1.DXの入り口としてのRPAの活用
デジタル社会における競争優位性を獲得するために、多くの企業でDXが推進されています。その実現への第一歩としてRPAを導入し、個人がそれまでPC上で行っていた手作業を自動化することがよく行われます。エンドユーザ自身が手軽に業務を効率化できる一方で、RPAが適用できる範囲は既存のITシステムやその運用プロセスに沿った業務であり、組織内の一部タスクの効率化に限られることが多いのが現状です。RPAで自動化した作業をビジネスの変革につなげるためには、部門や企業全体にわたるより大きな業務プロセスに統合していく必要があります。
2.LCPとRPAを組み合わせたDXの実現ステップ
この課題を解決する手段として、LCPによるアプリケーションの高速開発をRPAと組み合わせて活用する方法が注目を集めています。

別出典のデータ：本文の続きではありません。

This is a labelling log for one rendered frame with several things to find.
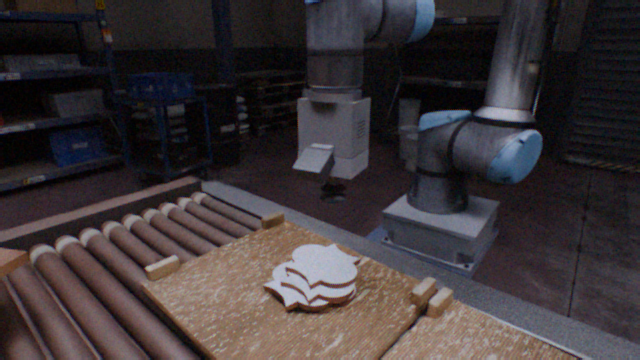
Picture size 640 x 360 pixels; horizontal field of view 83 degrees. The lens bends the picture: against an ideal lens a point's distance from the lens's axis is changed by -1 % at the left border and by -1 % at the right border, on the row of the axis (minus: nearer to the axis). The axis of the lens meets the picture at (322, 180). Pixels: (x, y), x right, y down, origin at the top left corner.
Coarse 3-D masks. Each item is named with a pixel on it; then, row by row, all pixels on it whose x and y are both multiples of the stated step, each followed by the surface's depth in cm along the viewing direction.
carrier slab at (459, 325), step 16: (464, 304) 60; (432, 320) 57; (448, 320) 57; (464, 320) 57; (480, 320) 57; (496, 320) 57; (416, 336) 54; (432, 336) 54; (448, 336) 54; (464, 336) 54; (480, 336) 54; (496, 336) 54; (512, 336) 54; (528, 336) 54; (400, 352) 51; (416, 352) 51; (432, 352) 51; (448, 352) 51; (464, 352) 51; (480, 352) 51; (496, 352) 51; (512, 352) 51; (528, 352) 51; (544, 352) 51; (560, 352) 51
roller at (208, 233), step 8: (160, 208) 101; (168, 208) 99; (176, 208) 99; (168, 216) 98; (176, 216) 96; (184, 216) 95; (192, 216) 95; (184, 224) 93; (192, 224) 91; (200, 224) 91; (192, 232) 91; (200, 232) 89; (208, 232) 87; (216, 232) 87; (208, 240) 87; (216, 240) 85; (224, 240) 84; (232, 240) 83; (400, 336) 56; (392, 344) 56
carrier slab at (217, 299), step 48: (240, 240) 80; (288, 240) 80; (144, 288) 65; (192, 288) 64; (240, 288) 64; (384, 288) 64; (192, 336) 54; (240, 336) 54; (288, 336) 54; (336, 336) 54; (384, 336) 54
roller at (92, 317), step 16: (32, 256) 78; (48, 256) 77; (48, 272) 72; (64, 272) 71; (64, 288) 67; (80, 288) 67; (64, 304) 66; (80, 304) 63; (96, 304) 63; (80, 320) 61; (96, 320) 59; (112, 320) 60; (96, 336) 57; (112, 336) 56; (128, 336) 57; (112, 352) 53; (128, 352) 53
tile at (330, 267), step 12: (300, 252) 67; (312, 252) 67; (324, 252) 67; (336, 252) 67; (288, 264) 63; (300, 264) 63; (312, 264) 63; (324, 264) 63; (336, 264) 63; (348, 264) 63; (300, 276) 62; (312, 276) 60; (324, 276) 60; (336, 276) 60; (348, 276) 60; (312, 288) 59; (336, 288) 59

最近の主要なLCP製品はワークフローの設計機能を強化しているため、LCPで業務プロセス全体を繋ぎ、そのプロセスの中にRPAで自動化されたタスクを組み込むことができます。業務プロセスの一部が既存システムで実現されており、一度にすべてをLCPに置き換えることが難しい場合は、それらを残したままRPAで自動化することにより、業務プロセス全体を素早く統合することが可能です。
ただし、このような形のシステム統合では、処理やデータが複数のシステムに分散するために、それらの管理や維持保守が複雑となり、全体としてのガバナンスが難しくなる恐れがあります。いったん素早く業務プロセスを統合し、ビジネス上の有効性が確認できた場合には、RPAで自動化した既存システムを徐々にLCPのアプリケーションに置き換えることで安全にDXを推進できます。これにより、1つのプラットフォームの中で処理とデータを集約・管理することができるだけでなく、業務内容の変更が起きた場合でも、LCPで高速にアプリケーションやワークフローを修正・テストすることにより、ビジネス上の変化に即座に対応できるようになります。
図:RPAを残したまま、全体をLCPで繋ぐ
LCPとRPAを組み合わせてDXを実現できる具体的なプラットフォームの例として、以下のような製品があります。

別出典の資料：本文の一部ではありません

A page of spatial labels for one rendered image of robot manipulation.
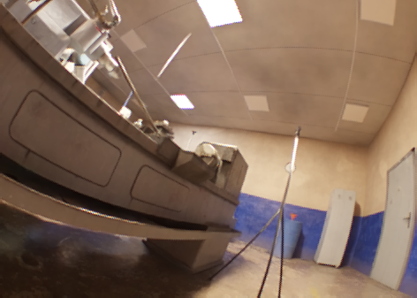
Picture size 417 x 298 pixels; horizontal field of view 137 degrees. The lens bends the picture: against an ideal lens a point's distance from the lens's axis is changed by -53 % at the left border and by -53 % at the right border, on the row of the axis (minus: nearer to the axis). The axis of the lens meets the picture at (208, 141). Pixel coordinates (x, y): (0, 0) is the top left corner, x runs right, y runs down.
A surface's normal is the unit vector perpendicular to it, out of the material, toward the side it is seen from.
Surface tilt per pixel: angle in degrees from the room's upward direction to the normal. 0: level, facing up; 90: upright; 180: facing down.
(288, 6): 180
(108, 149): 90
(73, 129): 90
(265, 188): 90
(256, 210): 90
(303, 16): 180
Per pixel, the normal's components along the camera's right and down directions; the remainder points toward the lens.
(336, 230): -0.41, -0.47

- Microsoft Power Platform(※1)では、Power AutomateのクラウドフローからWindows上のRPA製品であるPower Automate Desktopを呼び出すことができます。
- Pega Platform(※2)、Appian(※3)、intra-mart(※4)などのビジネスプロセス管理(BPM)の機能を強みとするLCPでは、RPAと連携したワークフローを自動化することが可能です。
3.お客様の既存資産を踏まえたDXに向けて
本記事では最近のLCPがワークフロー機能を強化しているというトレンドを挙げ、RPAによるタスクの自動化と組み合わせる方法をご紹介しました。今後、多くの企業でLCPを活用していくことが予測され、既存のITシステムとLCPの連携・統合は大きな課題となります。

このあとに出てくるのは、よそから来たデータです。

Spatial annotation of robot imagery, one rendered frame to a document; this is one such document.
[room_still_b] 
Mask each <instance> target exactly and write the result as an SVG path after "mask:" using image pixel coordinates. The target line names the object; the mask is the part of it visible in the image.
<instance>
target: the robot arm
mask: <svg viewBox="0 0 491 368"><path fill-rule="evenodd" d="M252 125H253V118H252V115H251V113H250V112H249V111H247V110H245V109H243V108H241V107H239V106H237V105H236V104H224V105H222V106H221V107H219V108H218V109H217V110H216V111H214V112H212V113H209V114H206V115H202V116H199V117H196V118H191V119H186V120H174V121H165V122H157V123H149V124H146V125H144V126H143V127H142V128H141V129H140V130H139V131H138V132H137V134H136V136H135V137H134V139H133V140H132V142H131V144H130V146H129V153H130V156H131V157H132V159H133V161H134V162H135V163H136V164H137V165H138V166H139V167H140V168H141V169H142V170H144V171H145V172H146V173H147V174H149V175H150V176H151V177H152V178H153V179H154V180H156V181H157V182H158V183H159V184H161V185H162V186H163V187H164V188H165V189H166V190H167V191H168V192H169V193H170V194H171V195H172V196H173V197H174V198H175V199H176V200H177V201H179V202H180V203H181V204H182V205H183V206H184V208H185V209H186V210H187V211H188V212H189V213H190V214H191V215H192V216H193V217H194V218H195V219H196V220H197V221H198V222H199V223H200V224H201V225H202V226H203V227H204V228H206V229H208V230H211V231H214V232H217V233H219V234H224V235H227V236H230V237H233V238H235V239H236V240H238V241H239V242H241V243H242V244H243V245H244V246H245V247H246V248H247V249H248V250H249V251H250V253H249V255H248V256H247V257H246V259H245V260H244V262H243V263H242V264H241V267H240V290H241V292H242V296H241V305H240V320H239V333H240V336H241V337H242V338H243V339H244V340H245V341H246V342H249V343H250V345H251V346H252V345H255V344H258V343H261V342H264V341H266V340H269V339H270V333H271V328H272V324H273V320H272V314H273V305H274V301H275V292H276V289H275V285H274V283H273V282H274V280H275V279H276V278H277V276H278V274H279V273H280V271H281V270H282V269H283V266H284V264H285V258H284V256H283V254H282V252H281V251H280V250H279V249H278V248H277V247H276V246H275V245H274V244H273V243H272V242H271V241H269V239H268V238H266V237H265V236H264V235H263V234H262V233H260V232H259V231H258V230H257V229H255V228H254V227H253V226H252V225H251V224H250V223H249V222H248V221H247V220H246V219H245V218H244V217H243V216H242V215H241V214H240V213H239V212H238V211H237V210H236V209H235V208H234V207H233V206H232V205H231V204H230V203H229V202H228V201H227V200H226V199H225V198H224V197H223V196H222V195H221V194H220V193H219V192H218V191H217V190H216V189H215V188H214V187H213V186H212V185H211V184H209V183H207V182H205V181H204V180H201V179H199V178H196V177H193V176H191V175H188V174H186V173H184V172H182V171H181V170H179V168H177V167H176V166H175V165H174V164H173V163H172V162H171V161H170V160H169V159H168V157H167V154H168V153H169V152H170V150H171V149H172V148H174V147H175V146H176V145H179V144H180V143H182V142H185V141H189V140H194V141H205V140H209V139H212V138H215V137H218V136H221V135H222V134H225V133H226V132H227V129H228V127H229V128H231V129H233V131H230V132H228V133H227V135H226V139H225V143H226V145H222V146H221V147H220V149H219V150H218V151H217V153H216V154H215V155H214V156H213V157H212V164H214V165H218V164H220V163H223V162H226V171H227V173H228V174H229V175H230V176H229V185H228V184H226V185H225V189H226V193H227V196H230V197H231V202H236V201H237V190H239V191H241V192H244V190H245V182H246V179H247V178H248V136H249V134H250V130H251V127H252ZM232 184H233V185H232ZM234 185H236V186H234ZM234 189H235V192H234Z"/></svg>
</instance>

LCPの市場は急速に成長しており、様々な製品が存在するため、お客様の既存のITシステムや業務プロセスに合わせて最適なLCPやRPA製品を選定し、組み合わせて活用する必要があります。NTTデータでは、これまでに幅広い業界のお客様に対してRPAの導入を通じたDXの推進や生産性の向上を実現してきました。引き続きそれらの経験を活かしつつ、お客様の業務プロセス全体にわたる改善やガバナンスの強化を実現することにより、お客様のDXの実現をリードしていきます。